How Can You Use Targets per Route Run?

Let’s establish some thresholds first.

There have been 18 WRs to crest 200 fantasy points in standard-scoring leagues over the last five years. Their TPRRs have ranged from 22.1% to 36.6% (average of 27.9%). So, we can at least agree that a TPRR over 20.0% puts you in the ballpark of a WR1.

However, during any draft, you’ll come to this same scenario.

 

In our last staff superflex mock, I missed out on Tee Higgins by one pick. I’m not still mad about it. No, really. It’s fine. However, the recurring critique is taking a “team’s WR2” before “someone else’s WR1.” Of course, in this case, Higgins bears top-12 consideration. But there are other duos with the same perception of a significant gap in their workloads. And just a casual glance at TPRRs emphasizes how we can debunk that line of thinking.

  • Chicago: Moore (21.1%), Allen (22.3%)
  • Cincinnati: Chase (24.8%), Higgins (24.7%)
  • Philadelphia: Brown (27.3%), Smith (22.3%)
  • Tampa Bay: Evans (22.8%), Godwin (26.8%)

Sure, injury risk and team outlook can play a role in how we value a receiver. However, we can capitalize on the unfounded concern of a lesser role based on a depth chart. Great pass catchers can coexist on the same team. It’s their lesser-skilled teammates who suffer (see Kmet, Cole). So, we can leverage TPRR to make optimal decisions during the draft. Luckily, the utility of the stat extends into the season, too.
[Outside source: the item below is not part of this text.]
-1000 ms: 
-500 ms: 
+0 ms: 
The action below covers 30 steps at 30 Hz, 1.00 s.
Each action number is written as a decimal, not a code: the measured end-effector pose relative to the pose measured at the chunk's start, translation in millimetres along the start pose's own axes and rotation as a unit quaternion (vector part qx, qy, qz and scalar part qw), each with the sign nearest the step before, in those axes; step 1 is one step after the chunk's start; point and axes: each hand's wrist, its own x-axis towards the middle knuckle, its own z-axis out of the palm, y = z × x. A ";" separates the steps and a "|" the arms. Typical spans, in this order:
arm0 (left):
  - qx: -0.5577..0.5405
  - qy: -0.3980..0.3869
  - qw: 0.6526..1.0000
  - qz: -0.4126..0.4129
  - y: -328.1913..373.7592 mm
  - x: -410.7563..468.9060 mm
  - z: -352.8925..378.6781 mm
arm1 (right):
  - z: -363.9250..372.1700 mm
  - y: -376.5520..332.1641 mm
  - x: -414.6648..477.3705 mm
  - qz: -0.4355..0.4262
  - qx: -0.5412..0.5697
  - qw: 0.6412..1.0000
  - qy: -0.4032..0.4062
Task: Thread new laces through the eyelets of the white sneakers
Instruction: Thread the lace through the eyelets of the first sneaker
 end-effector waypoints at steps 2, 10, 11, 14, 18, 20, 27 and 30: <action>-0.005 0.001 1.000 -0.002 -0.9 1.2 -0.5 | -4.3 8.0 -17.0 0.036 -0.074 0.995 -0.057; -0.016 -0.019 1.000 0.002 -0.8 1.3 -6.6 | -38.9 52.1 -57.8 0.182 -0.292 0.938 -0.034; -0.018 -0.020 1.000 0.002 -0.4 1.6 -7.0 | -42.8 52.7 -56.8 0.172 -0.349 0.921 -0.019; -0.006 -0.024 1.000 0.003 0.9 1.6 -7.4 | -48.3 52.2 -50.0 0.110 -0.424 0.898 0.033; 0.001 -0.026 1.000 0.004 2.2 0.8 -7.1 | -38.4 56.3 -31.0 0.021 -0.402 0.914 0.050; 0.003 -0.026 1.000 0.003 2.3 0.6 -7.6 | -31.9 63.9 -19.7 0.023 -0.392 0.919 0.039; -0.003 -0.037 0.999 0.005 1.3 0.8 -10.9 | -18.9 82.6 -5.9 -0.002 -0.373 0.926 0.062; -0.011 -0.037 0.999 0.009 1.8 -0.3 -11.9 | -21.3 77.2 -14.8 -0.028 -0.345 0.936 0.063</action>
Do you remember the Dontayvion Wicks debacle of Week 5?

The week prior, Green Bay’s WR4 had scored two touchdowns. Not only did he find the end zone a couple of times, but Christian Watson and Romeo Doubs were also going to be out against the Rams. Wicks headlined every waiver column. He was the trendy offseason sleeper. The stars were aligning all to give us 20 yards on two catches.

Should we have picked up someone else instead?
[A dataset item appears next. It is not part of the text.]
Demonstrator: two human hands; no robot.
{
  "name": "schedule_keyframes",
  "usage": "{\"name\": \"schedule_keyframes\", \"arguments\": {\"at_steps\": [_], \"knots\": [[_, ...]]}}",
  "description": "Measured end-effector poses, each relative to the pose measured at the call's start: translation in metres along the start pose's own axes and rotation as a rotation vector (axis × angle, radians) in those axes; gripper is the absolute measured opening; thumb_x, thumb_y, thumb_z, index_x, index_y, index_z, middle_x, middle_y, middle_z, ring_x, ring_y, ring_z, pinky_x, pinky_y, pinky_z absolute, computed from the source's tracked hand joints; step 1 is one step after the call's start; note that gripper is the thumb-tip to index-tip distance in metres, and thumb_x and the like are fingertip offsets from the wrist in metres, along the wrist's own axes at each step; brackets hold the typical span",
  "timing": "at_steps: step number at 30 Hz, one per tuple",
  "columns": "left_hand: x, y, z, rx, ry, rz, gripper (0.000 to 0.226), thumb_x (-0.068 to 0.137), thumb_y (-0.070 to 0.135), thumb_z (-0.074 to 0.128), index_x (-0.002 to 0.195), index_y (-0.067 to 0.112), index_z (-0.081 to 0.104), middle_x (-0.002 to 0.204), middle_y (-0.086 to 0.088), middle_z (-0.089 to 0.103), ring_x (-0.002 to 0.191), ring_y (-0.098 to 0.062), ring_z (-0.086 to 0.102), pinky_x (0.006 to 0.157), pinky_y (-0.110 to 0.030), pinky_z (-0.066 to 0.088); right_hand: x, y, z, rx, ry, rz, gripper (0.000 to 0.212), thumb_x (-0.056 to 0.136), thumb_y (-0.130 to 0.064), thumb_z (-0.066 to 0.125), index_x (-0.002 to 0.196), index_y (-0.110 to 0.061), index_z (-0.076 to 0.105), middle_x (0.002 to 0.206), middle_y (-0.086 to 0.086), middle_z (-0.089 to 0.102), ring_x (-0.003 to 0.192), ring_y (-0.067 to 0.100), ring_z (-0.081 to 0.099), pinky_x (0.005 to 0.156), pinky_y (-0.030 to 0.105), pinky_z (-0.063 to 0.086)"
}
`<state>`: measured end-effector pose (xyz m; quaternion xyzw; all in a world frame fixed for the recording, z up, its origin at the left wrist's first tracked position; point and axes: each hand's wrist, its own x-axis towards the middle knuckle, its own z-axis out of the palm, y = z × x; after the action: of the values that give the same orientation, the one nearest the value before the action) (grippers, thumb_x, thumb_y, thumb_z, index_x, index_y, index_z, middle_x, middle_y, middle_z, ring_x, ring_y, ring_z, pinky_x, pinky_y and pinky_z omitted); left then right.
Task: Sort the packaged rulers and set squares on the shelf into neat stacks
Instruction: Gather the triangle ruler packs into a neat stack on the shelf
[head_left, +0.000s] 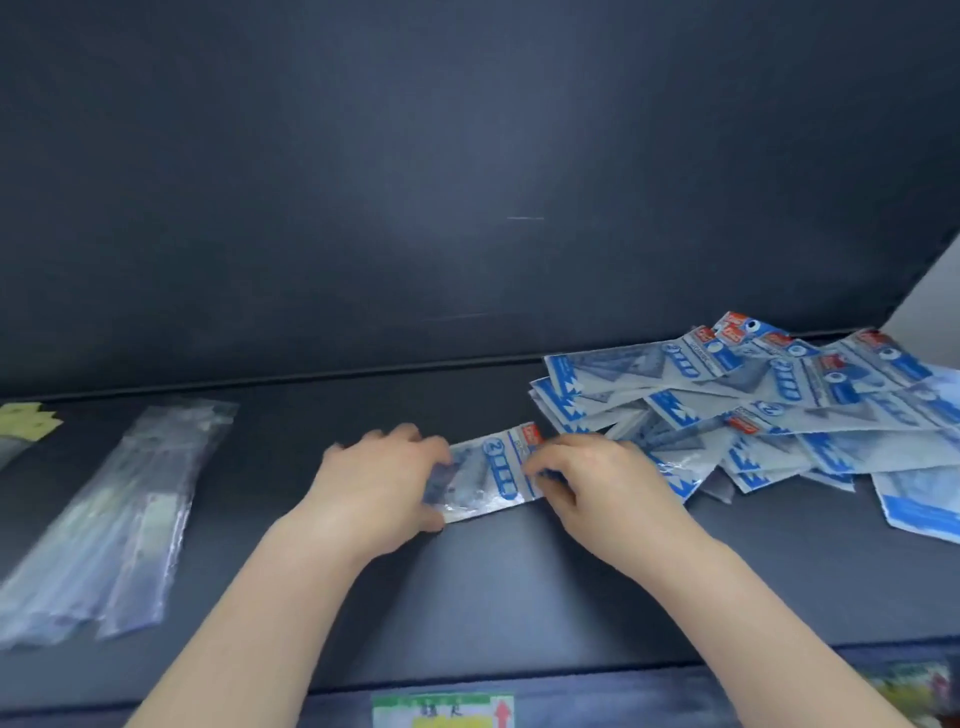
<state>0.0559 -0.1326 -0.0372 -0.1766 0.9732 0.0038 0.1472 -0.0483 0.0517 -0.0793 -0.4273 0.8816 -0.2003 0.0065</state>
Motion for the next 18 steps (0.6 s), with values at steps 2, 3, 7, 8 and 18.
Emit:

Even with the gift of hindsight, I say no. Two starters were out, and the passing volume needed to go somewhere. By comparing the utilization of the Packers’ WRs, Wicks stood out as the best choice given the circumstances.

 

Green Bay was already indicating they wanted to involve Wicks more. He was forcing Jordan Love to look his way whenever he was running a route. If only we knew that his hands turned into stone when they got into the spotlight.

Regardless, by using TPRR throughout the season, we can find the players with paths to taking on larger workloads if things break in their favor.